Justement, en septième position a été élue une jeune femme arabe du nom de Ibtisam Mara’ana, réalisatrice de cinéma et par ailleurs l’épouse d’un Juif. Or, Ibtisam a proféré jadis une insanité. Elle n’arrête pas sa voiture, dit-elle, le Jour du Souvenir des soldats tombés au champ d’honneur pendant les guerres d’Israël, mieux, elle profite du fait que les routes sont calmes. La droite s’est déchaînée contre elle et Ben-Gvir qui a aussitôt introduit une requête auprès de la Commission électorale pour lui interdire de se présenter aux élections. La Commission, corps politique composé de représentants de partis où la droite est majoritaire, a suivi. Selon un déroulé désormais classique, la Cour suprême renversera la décision. La jeune femme s’est d’ailleurs publiquement excusée, a évoqué une erreur de prime jeunesse et assuré que depuis elle se conformait en tous points à la tradition du Jour du Souvenir. Mais l’essentiel est ailleurs et c’est une question de principe. Certes, cette histoire de route libre est de fort mauvais goût. Mais au nom de quoi exigerait-on d’un Arabe israélien de se mettre au garde-à-vous à la mémoire de soldats juifs morts pour lui avoir fait la guerre ? Jadis, on a reproché à un juge arabe de la Cour suprême de ne pas chanter la Hatikva. Vraiment ? Un Arabe devrait-il chanter « Tant qu’au fond du cœur/l’âme juive vibre/et dirigée vers les confins de l’Orient/un œil sur Sion observe » ? Il faudra comprendre enfin que la loyauté que nous, Israéliens juifs, sommes en droit d’attendre de nos concitoyens arabes ne passe pas par l’identification sentimentale à notre histoire et à nos symboles nationaux, mais par un vrai partenariat, ici et maintenant. Tout le reste est hypocrisie.
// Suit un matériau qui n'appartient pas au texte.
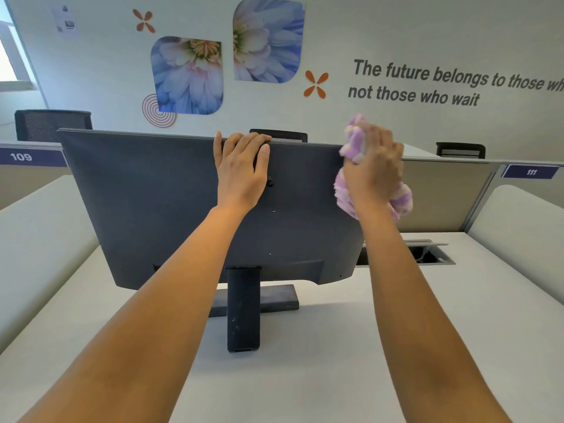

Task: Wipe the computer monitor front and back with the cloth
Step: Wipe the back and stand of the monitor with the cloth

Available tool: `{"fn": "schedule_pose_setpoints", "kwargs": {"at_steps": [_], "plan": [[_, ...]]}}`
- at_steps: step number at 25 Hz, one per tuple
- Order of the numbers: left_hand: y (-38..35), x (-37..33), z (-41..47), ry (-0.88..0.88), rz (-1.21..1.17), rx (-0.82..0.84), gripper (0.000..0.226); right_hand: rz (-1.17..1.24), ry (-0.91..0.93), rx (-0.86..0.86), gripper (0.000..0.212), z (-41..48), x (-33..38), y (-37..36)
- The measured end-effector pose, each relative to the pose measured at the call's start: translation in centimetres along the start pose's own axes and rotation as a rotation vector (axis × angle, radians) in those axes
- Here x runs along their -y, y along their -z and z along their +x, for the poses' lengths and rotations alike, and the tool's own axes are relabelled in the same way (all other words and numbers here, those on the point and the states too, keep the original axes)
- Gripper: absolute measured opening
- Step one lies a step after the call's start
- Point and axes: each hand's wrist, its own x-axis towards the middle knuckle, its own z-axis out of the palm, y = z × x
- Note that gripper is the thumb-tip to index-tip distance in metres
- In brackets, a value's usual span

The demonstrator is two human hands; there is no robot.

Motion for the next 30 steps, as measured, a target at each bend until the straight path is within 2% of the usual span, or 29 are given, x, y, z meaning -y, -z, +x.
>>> {"fn": "schedule_pose_setpoints", "kwargs": {"at_steps": [3, 9, 14, 16, 19, 21, 23, 27, 30], "plan": [[-0.1, -0.1, 0.0, -0.011, 0.002, 0.003, 0.038, 0.110, -0.283, -0.062, 0.042, 0.7, -2.4, -0.1], [0.0, 0.1, -0.1, -0.016, -0.005, -0.010, 0.037, 0.440, -0.523, -0.251, 0.042, -2.9, -3.4, -1.6], [0.0, 0.0, -0.1, -0.020, -0.007, -0.007, 0.037, 0.533, -0.868, -0.208, 0.035, -11.9, -2.8, -4.9], [-0.1, 0.1, -0.1, -0.018, -0.006, -0.009, 0.037, 0.546, -0.905, -0.192, 0.036, -14.3, -0.9, -5.4], [0.1, 0.4, -0.1, -0.024, -0.001, -0.003, 0.037, 0.430, -0.734, -0.195, 0.041, -15.3, 1.7, -5.4], [0.2, 0.3, -0.1, -0.022, 0.000, 0.002, 0.038, 0.329, -0.556, -0.164, 0.029, -14.9, 3.4, -4.4], [0.2, 0.1, -0.1, -0.021, -0.002, 0.004, 0.038, 0.258, -0.359, -0.037, 0.028, -15.4, 5.3, -3.4], [0.4, 0.2, -0.3, -0.026, -0.017, 0.013, 0.037, 0.080, 0.121, 0.285, 0.067, -20.7, 7.0, -5.1], [0.6, 0.0, -0.4, -0.029, -0.013, 0.022, 0.038, 0.021, 0.597, 0.446, 0.061, -24.2, 7.2, -6.2]]}}
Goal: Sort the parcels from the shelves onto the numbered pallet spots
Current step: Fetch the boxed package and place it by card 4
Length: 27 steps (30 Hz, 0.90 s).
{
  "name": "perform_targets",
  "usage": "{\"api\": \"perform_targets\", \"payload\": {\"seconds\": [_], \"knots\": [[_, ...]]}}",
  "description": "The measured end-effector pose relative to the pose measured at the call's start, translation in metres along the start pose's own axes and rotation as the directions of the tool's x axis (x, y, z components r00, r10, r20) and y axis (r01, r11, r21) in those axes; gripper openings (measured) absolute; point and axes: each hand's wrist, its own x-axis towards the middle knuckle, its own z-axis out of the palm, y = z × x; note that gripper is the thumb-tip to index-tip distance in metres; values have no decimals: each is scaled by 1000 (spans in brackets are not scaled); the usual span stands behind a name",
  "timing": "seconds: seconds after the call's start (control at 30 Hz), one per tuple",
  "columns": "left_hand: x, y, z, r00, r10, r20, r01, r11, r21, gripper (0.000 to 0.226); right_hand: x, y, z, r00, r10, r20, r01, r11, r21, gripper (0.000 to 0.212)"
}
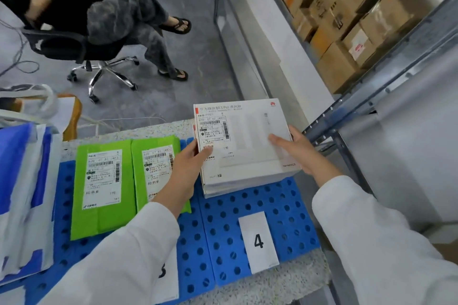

Un mot enfin sur un concept qui défraye de plus en plus la chronique : apartheid. Le débat portait jusqu’ici sur la situation qui prévaut dans les Territoires occupés. Ceux que ce terme hérisse font valoir que le problème en Cisjordanie n’est pas racial, mais national, et qu’il est donc absurde d’y voir une nouvelle Afrique du Sud. Les autres se réfèrent à la définition plus large de l’apartheid par la Cour pénale internationale – « un régime institutionnalisé d’oppression systématique et de domination ». Or voici que l’ONG israélienne B’Tselem, dans un texte qu’elle a rendu public à la mi-janvier, est allée plus loin que tout ce qu’on avait entendu jusqu’ici, en englobant dans sa définition de l’apartheid l’ensemble du territoire de la mer au Jourdain : « Le régime israélien édicte sur tout le territoire qu’il contrôle (territoire souverain israélien, Jérusalem-Est, Cisjordanie et bande de Gaza) un régime d’apartheid. Un principe organisateur est à la base d’un large éventail de politiques israéliennes : faire progresser et perpétuer la suprématie d’un groupe – les Juifs – sur un autre – les Palestiniens. B’Tselem rejette la perception d’Israël comme une démocratie (à l’intérieur de la Ligne verte) qui soutient simultanément une occupation militaire temporaire (au-delà). B’Tselem est parvenu à la conclusion que l’obstacle pour définir le régime israélien comme un régime d’apartheid a été atteint après avoir examiné l’accumulation de politiques et de lois qu’Israël a conçues pour consolider son contrôle sur les Palestiniens ».
La place me manque pour une analyse détaillée de cette assertion. Je me contenterai d’affirmer que, si Ibtisam Mara’ana vit en régime d’apartheid, alors le mot ne veut plus rien dire et le réel qui nous entoure non plus. Où l’on voit une fois de plus comment la passion partisane, aussi généreuse et pétrie de bonnes intentions soit-elle, se retourne contre elle-même.